One year ago this month, Americans learned that their government was engaged in secret dragnet surveillance, which contradicted years of assurances to the contrary from senior government officials and intelligence leaders.
On this anniversary, it is more important than ever to let Congress and the administration know that Americans will reject half-measures that could still allow the government to collect millions of Americans’ records without any individual suspicion or evidence of wrongdoing.
It is time to end the dragnet — and to affirm that we can keep our nation secure without trampling on and abandoning Americans’ constitutional rights.
For years, in both statements to the public and open testimony before the House and Senate, senior government officials claimed that domestic surveillance was narrow in focus and limited in scope. But in June 2013, Americans learned through leaked classified documents that these claims bore little resemblance to reality. In fact, the NSA has been relying on a secret interpretation of the USA Patriot Act to vacuum up the phone records of millions of law-abiding citizens. Under a separate program, intelligence agencies are using a loophole in the law to read some Americans’ e-mails without ever getting a warrant.

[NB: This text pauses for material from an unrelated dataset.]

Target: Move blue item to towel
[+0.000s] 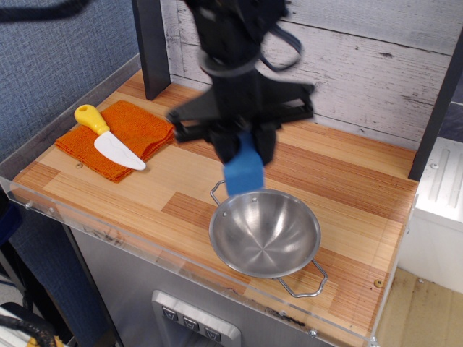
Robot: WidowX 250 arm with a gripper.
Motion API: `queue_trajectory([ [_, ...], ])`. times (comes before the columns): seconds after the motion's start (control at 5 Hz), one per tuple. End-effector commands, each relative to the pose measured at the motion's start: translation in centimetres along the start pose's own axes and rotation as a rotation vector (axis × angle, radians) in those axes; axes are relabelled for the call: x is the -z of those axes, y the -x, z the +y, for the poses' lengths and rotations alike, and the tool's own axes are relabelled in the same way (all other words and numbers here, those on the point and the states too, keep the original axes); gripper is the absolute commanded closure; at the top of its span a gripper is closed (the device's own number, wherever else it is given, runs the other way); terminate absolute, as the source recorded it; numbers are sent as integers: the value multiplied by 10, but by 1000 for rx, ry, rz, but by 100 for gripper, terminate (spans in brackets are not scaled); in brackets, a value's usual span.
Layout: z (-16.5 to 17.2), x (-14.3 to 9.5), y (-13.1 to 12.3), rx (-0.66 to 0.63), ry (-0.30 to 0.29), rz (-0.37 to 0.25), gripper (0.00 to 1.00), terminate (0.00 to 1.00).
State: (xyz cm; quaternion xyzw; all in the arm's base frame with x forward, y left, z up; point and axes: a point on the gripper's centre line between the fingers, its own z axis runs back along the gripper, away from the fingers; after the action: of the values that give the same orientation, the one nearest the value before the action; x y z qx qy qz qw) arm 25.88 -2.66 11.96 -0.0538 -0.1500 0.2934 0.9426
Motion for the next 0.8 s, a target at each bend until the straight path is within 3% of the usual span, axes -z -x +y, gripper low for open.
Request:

Dragnet surveillance was approved by a secret court that normally hears only the government’s side of major cases. It had been debated only in a few secret congressional committee hearings, and many members of Congress were entirely unaware of it. When laws like the Patriot Act were reauthorized, a vocal minority of senators and representatives — including the three of us — objected, but the secrecy surrounding these programs made it difficult to mobilize public support.
And yet, it was inevitable that mass surveillance and warrantless searches eventually would be exposed. When the plain text of the law differs so dramatically from how it is interpreted and applied, in effect creating a body of secret law, it simply isn’t sustainable. So when the programs’ existence became public last summer, huge numbers of Americans were justifiably stunned and angry at how they had been misled and by the degree to which their privacy rights had been routinely violated. Inflated claims about the program’s value have burst under public scrutiny, and there is now a groundswell of public support for reform.
Benjamin Franklin once warned that a society that trades essential liberties for short-term security risks losing both. That is still true today, and even the staunchest defenders of mass surveillance concede that reforms are inevitable.
The debate over exactly what reforms should be made is likely to continue for at least the next few years as Americans continue to learn about the scale of ongoing government surveillance activities. As an initial step, we have worked with our colleagues in the House and Senate to build support for a package of real and meaningful changes to the law that would promote the restoration of Americans’ constitutional rights and freedoms, while protecting national security.
This package of reforms includes overhauling domestic surveillance laws to ban the bulk collection of Americans’ personal information and closing the loophole that allows intelligence agencies to deliberately read Americans’ e-mails without a warrant. It includes reshaping the Foreign Intelligence Surveillance Court by installing an advocate who can argue for Americans’ constitutional rights when the court is considering major cases and by requiring that significant interpretations of U.S. law and the Constitution be made public. And it would strengthen and clarify the government’s authority to obtain individual records quickly in genuine emergency situations.
These reforms would erect safeguards against the further erosion of our right to privacy and would ensure greater transparency and openness.
We are encouraged by the broad bipartisan support that this package of reforms has received and by the endorsements from both privacy advocates and business leaders. Accordingly, we are disappointed by the House of Representatives’ recent vote to approve a revised version of the USA Freedom Act, with nearly all of the essential reforms either watered down or removed.
It is even more disappointing, although not surprising, that some of the same officials who were responsible for conducting dragnet surveillance and misleading the public about it are now working to make sure that any attempt at reform legislation is as limited as possible.
Although the bill approved by the House is intended to end bulk collection, we are not at all confident that it would actually do so. The bill would require the government to use a “selection term” to secretly collect records, but the definition of “selection term” is left vague enough that it could be used to collect all of the phone records in a particular area code or all of the credit-card records from a particular state. Meanwhile, the bill abandons nearly all of the other reforms contained in the Senate version of the USA Freedom Act, while renewing controversial provisions of the Patriot Act for nearly three more years.
This is clearly not the meaningful reform that Americans have demanded, so we will vigorously oppose this bill in its current form and continue to push for real changes to the law. This firm commitment to both liberty and security is what Americans — including the dedicated men and women who work at our nation’s intelligence agencies — deserve. We will not settle for less.
Ron Wyden, Mark Udall and Rand Paul are U.S. senators from Oregon, Colorado and Kentucky, respectively. They wrote this article for the Los Angeles Times.